Start With a Determination of Heirship
Those who’ve read the last article may be familiar with the first step of probating without a Will: filing an Application for Determination of Heirship. As the name implies, the purpose of a determination of heirship is to identify all the living heirs of a decedent. This is a critical step. When the decedent did not leave a Will dividing his estate, the court must make the division instead. It is the court’s duty to divide the decedent’s estate fairly and by the letter of the law, so that each living heir is granted the inheritance to which they are legally entitled.
The Determination of Heirship is crucial because it will, through an investigative process, identify any unknown heirs and ensure their interest(s) in the estate are represented. To this end, the court will appoint an attorney ad litem.
Attorneys ad Litem and Genealogy Experts
An Attorney ad Litem is an attorney selected randomly by the court from a roster of attorneys who have been trained and certified for the job. The Attorney ad Litem will communicate with the decedent’s living family members, check vital records (such as birth, death, marriage, and adoption records) for information on the decedent and his family history, and essentially find or ensure the nonexistence of any additional heirs to the decedent’s estate.
Sometimes, however, a family tree may be bigger than one ad litem can handle. In cases where a decedent has had numerous children (by one or numerous partners) and those children have gone on to have numerous children of their own, calling in an expert in genealogy may be necessary. While experts are an expensive addition to the probate process, their services are occasionally essential to ensuring all heirs are named and accounted for in the heirship process.
Attorneys ad litem (and the genealogy expert, if retained) are expected to testify as to their findings before the court as part of the prove-up process for the decedent’s estate.
Court-Created Independent Administrations
In tandem with the Determination of Heirship, you might apply for a court-created independent administration. Since there is no existing Will for which to request the appointment of an independent executor, an applicant can instead request the court to create one, to enable an easier distribution of the decedent’s estate. This is especially useful in a probate where all heirs are reasonably known and agreeable, as the application for court-created independent administration requires each heir to agree as to the appointment of the independent executor.

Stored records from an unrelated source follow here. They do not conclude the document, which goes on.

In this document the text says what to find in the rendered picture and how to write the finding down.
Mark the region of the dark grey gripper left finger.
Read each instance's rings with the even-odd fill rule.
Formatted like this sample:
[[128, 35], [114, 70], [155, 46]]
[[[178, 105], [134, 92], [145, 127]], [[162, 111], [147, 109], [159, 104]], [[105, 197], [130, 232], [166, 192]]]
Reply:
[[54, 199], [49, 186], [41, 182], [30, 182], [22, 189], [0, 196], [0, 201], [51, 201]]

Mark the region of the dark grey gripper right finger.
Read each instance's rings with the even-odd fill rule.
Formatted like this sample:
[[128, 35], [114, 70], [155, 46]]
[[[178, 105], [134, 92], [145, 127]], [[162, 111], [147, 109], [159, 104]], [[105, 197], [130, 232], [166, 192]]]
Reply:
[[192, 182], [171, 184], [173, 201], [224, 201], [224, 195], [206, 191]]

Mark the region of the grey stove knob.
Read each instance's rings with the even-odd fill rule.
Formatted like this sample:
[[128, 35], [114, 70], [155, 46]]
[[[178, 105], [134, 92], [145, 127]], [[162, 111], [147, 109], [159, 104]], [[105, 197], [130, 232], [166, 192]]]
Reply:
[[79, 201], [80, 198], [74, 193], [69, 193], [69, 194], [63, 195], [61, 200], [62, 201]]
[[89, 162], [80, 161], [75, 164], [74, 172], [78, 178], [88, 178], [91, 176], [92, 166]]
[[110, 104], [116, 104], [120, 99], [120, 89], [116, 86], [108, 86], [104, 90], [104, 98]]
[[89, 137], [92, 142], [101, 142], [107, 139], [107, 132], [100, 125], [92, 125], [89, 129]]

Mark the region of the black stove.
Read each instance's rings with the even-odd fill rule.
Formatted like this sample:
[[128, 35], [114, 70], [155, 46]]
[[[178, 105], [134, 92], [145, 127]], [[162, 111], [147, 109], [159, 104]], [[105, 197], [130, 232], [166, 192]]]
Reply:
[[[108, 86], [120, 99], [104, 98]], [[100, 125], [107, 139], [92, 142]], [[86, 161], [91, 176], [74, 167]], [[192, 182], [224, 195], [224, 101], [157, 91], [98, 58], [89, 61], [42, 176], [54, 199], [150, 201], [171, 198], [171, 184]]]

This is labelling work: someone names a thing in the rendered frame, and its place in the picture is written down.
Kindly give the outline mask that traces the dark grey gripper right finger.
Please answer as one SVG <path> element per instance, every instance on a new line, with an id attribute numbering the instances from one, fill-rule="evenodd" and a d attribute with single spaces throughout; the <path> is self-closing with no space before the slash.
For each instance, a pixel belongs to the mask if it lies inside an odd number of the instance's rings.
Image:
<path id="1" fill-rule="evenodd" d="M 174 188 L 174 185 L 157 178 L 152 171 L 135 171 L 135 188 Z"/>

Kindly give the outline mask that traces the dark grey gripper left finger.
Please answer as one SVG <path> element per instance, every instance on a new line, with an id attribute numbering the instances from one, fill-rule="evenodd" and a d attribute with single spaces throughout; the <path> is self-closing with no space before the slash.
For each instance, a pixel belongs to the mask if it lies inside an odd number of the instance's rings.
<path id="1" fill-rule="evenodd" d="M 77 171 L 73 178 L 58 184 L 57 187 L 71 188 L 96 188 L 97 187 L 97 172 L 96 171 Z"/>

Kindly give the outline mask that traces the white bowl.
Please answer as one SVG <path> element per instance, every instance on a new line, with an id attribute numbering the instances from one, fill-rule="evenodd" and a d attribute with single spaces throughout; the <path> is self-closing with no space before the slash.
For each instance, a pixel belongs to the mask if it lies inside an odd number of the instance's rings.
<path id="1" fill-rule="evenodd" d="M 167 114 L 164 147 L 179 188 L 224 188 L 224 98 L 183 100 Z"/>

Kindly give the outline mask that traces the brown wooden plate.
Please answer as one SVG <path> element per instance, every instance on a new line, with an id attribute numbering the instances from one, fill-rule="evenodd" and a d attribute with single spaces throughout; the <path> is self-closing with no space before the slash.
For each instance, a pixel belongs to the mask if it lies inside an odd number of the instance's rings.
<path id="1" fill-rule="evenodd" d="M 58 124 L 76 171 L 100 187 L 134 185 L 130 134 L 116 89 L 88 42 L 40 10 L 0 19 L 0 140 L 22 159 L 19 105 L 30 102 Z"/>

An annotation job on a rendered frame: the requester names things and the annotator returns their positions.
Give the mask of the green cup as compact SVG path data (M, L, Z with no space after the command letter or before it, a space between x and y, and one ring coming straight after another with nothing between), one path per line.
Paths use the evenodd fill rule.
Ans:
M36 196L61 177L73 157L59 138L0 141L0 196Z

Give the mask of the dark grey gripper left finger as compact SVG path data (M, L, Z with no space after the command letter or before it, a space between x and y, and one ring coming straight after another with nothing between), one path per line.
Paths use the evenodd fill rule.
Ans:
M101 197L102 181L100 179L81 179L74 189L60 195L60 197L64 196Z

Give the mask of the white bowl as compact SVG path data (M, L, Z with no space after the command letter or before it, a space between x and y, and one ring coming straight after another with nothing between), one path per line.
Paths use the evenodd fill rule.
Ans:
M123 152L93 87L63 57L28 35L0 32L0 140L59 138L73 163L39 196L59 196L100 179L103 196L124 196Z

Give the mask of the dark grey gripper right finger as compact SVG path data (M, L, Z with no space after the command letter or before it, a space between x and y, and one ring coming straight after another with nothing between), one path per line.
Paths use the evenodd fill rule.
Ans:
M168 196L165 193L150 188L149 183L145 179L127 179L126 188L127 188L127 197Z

If heirs disagree, a court-created independent administration may not be appropriate or even possible.
If the court approves the application for court-created independent administration, the appointed executor must go through the typical probate process previously described: attend a prove up hearing wherein the facts are recited; if approved, take an oath to faithfully distribute the estate; and act properly as the executor of decedent’s estate.
Proving Up Decedent’s Estate: Testimony and Affidavits of Heirship
The determination of heirship process is as follows: first, the application and motion for Attorney ad Litem is filed; once the application and motion are received, the court will order the appointment of an Attorney ad Litem. The ad litem begins an investigation. Meanwhile, the probate attorneys will prepare the other fact witnesses to the case. To prove up an intestate decedent’s estate, you must have two witnesses who are not related to the decedent and who have no financial interest in decedent’s estate. These two witnesses must have personal knowledge of decedent’s life and family history, so as to testify before the court about the decedent’s heirs. The attorney ad litem and the genealogy expert (if one was necessary) will also testify before the court about their findings. If you are also filing for a court-created independent administration, you can likely bundle the hearings so that all your witnesses need only appear once.

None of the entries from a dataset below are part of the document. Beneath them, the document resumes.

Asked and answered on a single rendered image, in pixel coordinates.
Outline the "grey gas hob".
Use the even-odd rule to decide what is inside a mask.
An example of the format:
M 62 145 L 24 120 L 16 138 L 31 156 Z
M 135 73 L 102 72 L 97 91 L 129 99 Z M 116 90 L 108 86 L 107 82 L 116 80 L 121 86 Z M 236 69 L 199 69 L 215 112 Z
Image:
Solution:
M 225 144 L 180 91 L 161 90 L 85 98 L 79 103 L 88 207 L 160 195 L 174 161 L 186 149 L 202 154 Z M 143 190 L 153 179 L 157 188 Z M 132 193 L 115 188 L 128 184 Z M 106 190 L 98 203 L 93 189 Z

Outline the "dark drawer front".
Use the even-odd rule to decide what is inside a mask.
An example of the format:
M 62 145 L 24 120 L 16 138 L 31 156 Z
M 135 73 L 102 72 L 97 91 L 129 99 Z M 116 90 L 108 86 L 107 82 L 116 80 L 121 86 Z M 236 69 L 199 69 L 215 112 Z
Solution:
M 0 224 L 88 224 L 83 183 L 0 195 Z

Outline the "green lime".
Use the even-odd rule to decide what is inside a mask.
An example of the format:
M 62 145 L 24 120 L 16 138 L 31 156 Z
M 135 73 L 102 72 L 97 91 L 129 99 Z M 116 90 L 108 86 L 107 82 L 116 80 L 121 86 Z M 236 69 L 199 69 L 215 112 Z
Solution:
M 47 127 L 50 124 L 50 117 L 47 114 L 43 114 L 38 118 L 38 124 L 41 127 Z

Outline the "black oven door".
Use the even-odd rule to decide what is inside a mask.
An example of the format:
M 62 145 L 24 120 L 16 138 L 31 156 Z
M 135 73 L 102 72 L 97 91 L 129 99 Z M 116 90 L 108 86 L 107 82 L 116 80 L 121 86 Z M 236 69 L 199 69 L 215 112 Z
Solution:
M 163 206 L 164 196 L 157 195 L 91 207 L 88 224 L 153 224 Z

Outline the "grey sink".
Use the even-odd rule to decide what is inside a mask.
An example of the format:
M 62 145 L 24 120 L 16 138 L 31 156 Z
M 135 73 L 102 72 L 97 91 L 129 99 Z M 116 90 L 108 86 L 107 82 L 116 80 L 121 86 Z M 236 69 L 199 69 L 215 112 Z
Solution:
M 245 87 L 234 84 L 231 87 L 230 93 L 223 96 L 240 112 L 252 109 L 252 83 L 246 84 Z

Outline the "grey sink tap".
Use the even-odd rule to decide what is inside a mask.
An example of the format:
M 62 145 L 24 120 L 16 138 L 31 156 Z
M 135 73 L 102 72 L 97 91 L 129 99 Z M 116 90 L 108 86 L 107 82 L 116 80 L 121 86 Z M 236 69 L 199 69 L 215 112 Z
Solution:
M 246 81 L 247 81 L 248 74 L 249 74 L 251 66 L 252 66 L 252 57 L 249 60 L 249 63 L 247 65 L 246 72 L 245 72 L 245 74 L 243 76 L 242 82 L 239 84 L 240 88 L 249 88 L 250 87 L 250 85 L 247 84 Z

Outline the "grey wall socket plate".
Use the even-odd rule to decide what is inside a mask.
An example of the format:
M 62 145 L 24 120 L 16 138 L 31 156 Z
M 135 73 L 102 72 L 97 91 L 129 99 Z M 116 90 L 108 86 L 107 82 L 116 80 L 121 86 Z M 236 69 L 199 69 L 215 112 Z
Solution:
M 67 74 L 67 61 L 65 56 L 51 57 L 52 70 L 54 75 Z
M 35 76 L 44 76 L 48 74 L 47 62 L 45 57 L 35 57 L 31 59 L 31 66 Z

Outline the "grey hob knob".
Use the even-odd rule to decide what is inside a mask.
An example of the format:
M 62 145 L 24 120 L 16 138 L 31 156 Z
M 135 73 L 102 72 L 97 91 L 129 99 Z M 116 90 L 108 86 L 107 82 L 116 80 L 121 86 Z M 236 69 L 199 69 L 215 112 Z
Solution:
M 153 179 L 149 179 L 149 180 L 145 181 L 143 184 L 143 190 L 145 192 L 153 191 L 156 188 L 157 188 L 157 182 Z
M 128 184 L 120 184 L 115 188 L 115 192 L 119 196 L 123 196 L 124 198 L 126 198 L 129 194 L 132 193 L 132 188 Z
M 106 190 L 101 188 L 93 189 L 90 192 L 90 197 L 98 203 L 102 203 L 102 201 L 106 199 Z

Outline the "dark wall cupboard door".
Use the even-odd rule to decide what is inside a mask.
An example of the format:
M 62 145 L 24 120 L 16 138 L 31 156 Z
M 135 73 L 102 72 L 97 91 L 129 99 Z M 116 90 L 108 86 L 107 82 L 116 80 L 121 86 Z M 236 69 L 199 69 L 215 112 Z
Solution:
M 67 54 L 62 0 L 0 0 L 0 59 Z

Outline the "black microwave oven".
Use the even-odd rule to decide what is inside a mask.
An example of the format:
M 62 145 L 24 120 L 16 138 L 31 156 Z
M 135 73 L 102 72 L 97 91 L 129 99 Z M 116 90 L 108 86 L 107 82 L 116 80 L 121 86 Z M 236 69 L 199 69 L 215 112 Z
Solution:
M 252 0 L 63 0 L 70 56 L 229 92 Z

Once the court has heard all the necessary testimony, it will make a ruling identifying the heirs of decedent’s estate. Additionally, the court will rule on the distribution of property to each heir, per the rules in the Texas Estates Code.
While an updated, valid Will is your best defense against a long and troublesome probate, intestacy is not an impossible situation. An experienced attorney will help you navigate the complexities of probate without a Will, and ensure the best path forward for all members of decedent’s family.